Saved entries:
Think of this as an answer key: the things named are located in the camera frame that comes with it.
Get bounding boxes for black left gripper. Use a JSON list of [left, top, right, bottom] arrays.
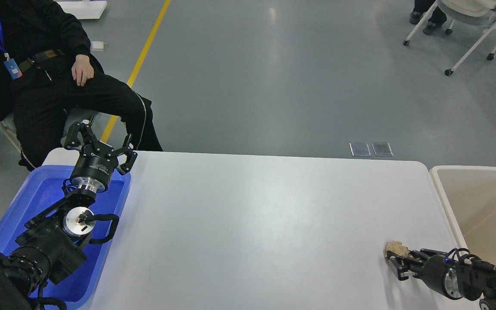
[[63, 121, 138, 193]]

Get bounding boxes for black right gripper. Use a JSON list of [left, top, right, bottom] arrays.
[[388, 249, 483, 301]]

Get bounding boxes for brown paper ball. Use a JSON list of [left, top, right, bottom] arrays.
[[383, 241, 414, 258]]

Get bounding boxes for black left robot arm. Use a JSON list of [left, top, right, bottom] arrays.
[[0, 121, 138, 310]]

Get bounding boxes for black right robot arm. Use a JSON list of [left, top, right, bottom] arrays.
[[383, 242, 496, 310]]

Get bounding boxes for person's bare hand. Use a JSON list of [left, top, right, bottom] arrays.
[[71, 54, 94, 87]]

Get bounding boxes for beige plastic bin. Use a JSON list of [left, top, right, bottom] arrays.
[[429, 165, 496, 264]]

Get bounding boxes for small white floor object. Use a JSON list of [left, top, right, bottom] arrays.
[[90, 41, 107, 51]]

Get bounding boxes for seated person in black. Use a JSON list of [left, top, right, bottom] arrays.
[[0, 0, 163, 171]]

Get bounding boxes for right metal floor plate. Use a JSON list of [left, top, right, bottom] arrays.
[[372, 142, 394, 157]]

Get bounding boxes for metal floor plate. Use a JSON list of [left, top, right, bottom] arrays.
[[350, 143, 371, 157], [372, 142, 394, 157]]

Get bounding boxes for left metal floor plate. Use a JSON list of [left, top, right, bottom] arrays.
[[350, 143, 371, 157]]

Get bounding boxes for white board on floor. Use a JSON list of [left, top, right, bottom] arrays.
[[57, 0, 108, 20]]

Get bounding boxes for background person's shoes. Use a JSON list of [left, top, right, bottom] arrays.
[[408, 0, 447, 35]]

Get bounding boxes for white rolling chair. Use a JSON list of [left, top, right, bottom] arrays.
[[403, 0, 496, 76]]

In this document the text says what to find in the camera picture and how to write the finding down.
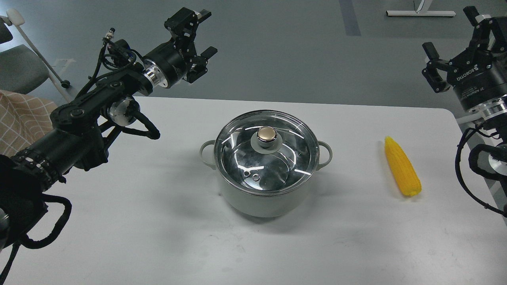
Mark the beige checkered cloth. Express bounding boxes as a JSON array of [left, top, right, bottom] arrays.
[[0, 90, 57, 156]]

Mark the grey-green steel cooking pot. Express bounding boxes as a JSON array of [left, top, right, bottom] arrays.
[[199, 110, 333, 218]]

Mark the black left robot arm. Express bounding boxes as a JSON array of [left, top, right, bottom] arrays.
[[1, 7, 217, 284]]

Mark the grey office chair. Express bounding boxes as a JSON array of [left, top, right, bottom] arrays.
[[0, 8, 71, 103]]

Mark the white desk foot bar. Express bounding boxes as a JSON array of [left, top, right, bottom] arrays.
[[385, 0, 456, 17]]

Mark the yellow corn cob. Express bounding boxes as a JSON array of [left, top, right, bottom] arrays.
[[384, 137, 422, 197]]

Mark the glass pot lid gold knob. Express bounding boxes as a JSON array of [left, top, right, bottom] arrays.
[[213, 110, 326, 196]]

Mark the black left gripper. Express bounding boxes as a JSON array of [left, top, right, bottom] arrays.
[[143, 8, 218, 89]]

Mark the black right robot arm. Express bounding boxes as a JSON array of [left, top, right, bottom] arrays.
[[422, 6, 507, 217]]

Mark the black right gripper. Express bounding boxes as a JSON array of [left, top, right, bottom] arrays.
[[421, 6, 507, 112]]

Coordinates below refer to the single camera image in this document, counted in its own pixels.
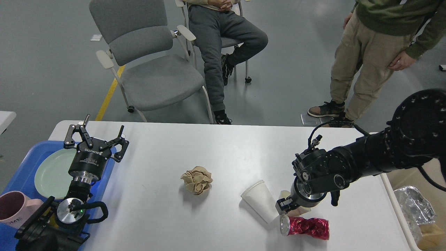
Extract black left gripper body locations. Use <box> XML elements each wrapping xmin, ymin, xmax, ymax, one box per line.
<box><xmin>68</xmin><ymin>148</ymin><xmax>111</xmax><ymax>181</ymax></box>

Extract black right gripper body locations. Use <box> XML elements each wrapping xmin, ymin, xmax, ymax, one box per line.
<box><xmin>290</xmin><ymin>176</ymin><xmax>327</xmax><ymax>210</ymax></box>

Requirement: Copy each line above holding "Extract".

Response to the exercise:
Extract black left gripper body locations. Use <box> XML elements each wrapping xmin, ymin, xmax, ymax, one box per line.
Extract black right gripper body locations. Use <box> XML elements each wrapping xmin, ymin, xmax, ymax, one box per line.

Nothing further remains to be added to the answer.